Да и обувную фабрику трудно назвать образцовой в западном понимании, и ясли тоже. Фабрики, ясли, тюрьмы — не кажется ли вам, что это похоже на безумный ночной кошмар? Ни одному из нас, будь мы на Западе, и в голову не пришло бы перешагнуть порог подобных заведений (разве только нас принудили бы к этому силой), а здесь мы с серьезным видом идем туда, куда нас ведут, и разглядываем башмаки, младенцев и преступников с таким почтением, словно они — щепки Святого Креста. Мы явно прониклись культом России.
После тюрьмы мы неизбежно должны были посетить и суд. Продемонстрировав нам преступников, так сказать, в полной красе, «Интурист» решил, что просто обязан показать нам, откуда же они берутся. Мы сунули блокноты в карманы и снова отправились в путь.

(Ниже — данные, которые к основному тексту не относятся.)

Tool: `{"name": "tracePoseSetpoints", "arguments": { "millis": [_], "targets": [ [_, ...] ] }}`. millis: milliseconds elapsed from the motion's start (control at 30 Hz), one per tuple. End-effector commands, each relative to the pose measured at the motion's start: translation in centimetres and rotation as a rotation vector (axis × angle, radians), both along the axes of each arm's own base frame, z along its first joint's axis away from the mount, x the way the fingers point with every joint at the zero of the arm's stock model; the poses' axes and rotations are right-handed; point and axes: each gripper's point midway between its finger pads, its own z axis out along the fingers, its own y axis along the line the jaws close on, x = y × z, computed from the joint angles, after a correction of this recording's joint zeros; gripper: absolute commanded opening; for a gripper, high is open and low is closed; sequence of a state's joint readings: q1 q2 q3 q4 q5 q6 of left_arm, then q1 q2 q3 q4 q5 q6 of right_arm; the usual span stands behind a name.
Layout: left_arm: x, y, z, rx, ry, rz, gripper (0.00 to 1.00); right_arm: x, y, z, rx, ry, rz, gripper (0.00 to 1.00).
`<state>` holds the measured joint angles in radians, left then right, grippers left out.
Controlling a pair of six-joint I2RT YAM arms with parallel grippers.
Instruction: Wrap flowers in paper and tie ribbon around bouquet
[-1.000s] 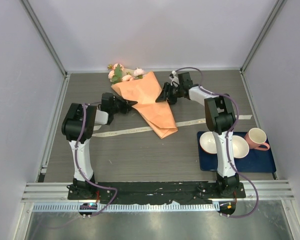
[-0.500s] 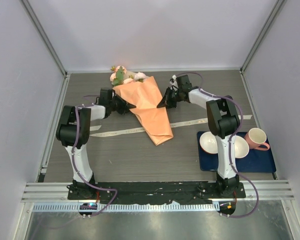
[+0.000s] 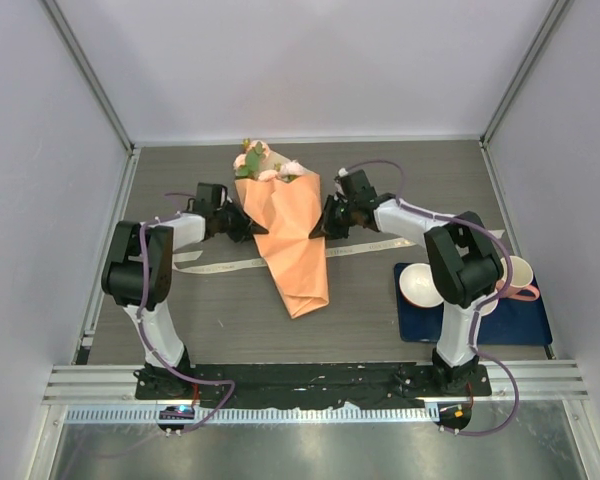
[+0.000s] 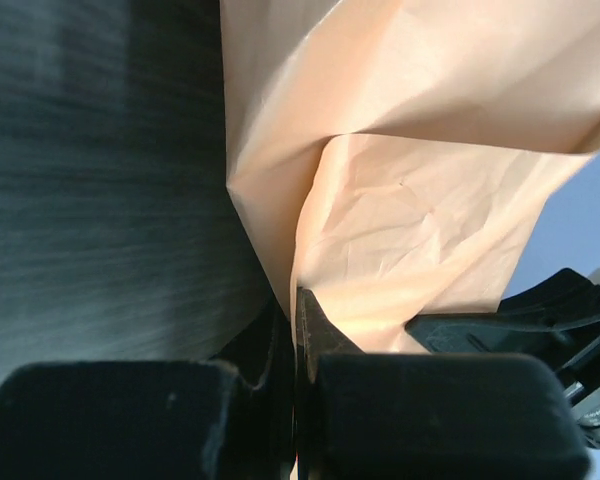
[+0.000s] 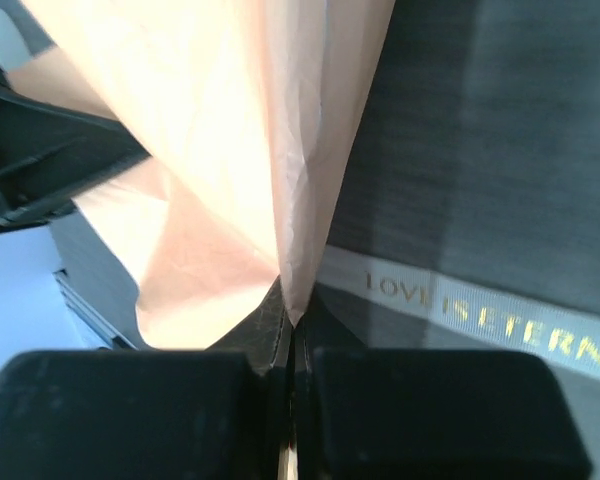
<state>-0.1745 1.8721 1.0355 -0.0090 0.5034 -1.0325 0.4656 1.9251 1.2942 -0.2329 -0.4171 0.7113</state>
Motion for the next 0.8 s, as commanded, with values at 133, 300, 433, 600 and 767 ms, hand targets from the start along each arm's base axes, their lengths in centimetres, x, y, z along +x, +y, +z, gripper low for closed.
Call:
{"name": "tracePoseSetpoints", "arguments": {
  "millis": [133,300,433,600,767],
  "targets": [
    [-3.7,0.7,0.4,0.083,0.011,-0.123,0.00,-2.8,0.6,1.0,-0.064,-0.062,-0.050,0.01],
    [-4.3,1.3,-0.1,0.155,0.013,-0.151,0.04,-3.9,0.6,0.5,-0.097,-0.066,-0.037,0.04],
    [-4.6,1.7,-0.5,0.184,0.014,-0.152,0.16,-4.4,0.7,-0.4,-0.104,-0.048,-0.031,0.06],
    [-4.3,2.6,-0.2,0.246,0.000,-0.158,0.23,-4.8,1.1,-0.6,-0.110,-0.049,-0.019,0.09],
    [-3.7,2.8,0.1,0.268,-0.008,-0.165,0.31,-5.0,1.5,-0.4,-0.098,-0.046,-0.023,0.15]
  ]
}}
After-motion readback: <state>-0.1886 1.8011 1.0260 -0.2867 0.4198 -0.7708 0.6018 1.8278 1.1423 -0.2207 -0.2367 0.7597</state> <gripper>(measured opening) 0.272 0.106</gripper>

— Русская судебная система — лучшая в мире, — заявил Первый Профессор, когда мы вошли в слабо освещенную комнату, где стояло несколько скамей и кафедра.
Едва мы успели рассесться («Не могли бы вы немного подвинуться, Профессор, я на самом краю!»), как вошел сурового вида моложавый мужчина, а следом — две молодые женщины, выражения лиц которых, по сравнению с миной их спутника, казались просто ангельскими.
Потом появились истец и ответчик. Первый — высохший старичок с колючим сероватым птичьим лицом, повязанным несвежим белым платком. Второй — голубоглазый молодой великан -заполнил почти всю комнату, казалось, стены дрогнули от его размеров и при первом же движении готовы расступиться, чтобы выпустить его на волю. Верзила, свирепый на вид, но явно глуповатый, застыл на месте, сжимая и разжимая за спиной кулаки.
Сразу стало ясно, что произошло: старичок, поди, попал великану под горячую руку и тот ему врезал разок, а может, и пару раз.
Мужчина за кафедрой, очевидно судья, начал задавать вопросы истцу, и тот принялся изливать свои обиды, стараясь не смотреть на детину, стоявшего с ним рядом. При этом бедняга всем телом обратился в сторону кафедры, словно искал защиты от насильника. Молодые женщины взирали на обоих с одинаковой строгостью.
— Е. гофорит, — прошептала переводчица сидевшему с краю туристу, — что парень напился фодки и поколотил его.
— Е. говорит, что парень... — пролетел шепот по ряду. Известие торопливо заносится во все блокноты.
Потом дали слово ответчику. От его громогласной речи задрожали стены. И истец тоже. Переводчица снова зашептала что-то, пояснение потекло по ряду и наконец долетело до меня, сидевшей на самом краю. Второй Профессор шепнул его мне так поспешно (поскольку сам боялся что-нибудь пропустить), что я разобрала лишь одно слово. Но услышанное как-то не вязалось с происходящим.